Work to be completed:
Scan the material for the word "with", then return every line where it appears.
((
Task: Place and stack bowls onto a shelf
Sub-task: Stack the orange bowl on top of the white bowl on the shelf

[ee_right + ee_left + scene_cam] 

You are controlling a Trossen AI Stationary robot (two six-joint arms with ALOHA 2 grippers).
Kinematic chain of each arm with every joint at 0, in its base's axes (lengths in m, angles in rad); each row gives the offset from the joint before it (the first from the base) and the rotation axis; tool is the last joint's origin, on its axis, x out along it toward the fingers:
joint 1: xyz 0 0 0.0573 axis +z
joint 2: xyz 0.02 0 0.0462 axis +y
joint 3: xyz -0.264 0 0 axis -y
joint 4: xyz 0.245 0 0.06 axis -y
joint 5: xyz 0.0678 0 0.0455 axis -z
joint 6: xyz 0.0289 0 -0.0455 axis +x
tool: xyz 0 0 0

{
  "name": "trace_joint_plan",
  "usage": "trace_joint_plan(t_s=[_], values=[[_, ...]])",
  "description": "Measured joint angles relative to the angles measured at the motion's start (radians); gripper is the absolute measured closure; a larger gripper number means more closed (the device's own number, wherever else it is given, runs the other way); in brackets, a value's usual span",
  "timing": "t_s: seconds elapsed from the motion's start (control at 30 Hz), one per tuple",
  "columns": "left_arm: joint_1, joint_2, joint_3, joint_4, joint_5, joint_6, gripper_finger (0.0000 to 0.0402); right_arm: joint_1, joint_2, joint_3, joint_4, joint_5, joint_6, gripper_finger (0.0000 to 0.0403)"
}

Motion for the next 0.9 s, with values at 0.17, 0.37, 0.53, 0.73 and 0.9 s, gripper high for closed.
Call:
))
Response area:
You are controlling a Trossen AI Stationary robot (two six-joint arms with ALOHA 2 grippers).
Kinematic chain of each arm with every joint at 0, in its base's axes (lengths in m, angles in rad); each row gives the offset from the joint before it (the first from the base) and the rotation axis; tool is the last joint's origin, on its axis, x out along it toward the fingers:
Motion for the next 0.9 s, with values at 0.17, 0.37, 0.53, 0.73 and 0.9 s, gripper high for closed.

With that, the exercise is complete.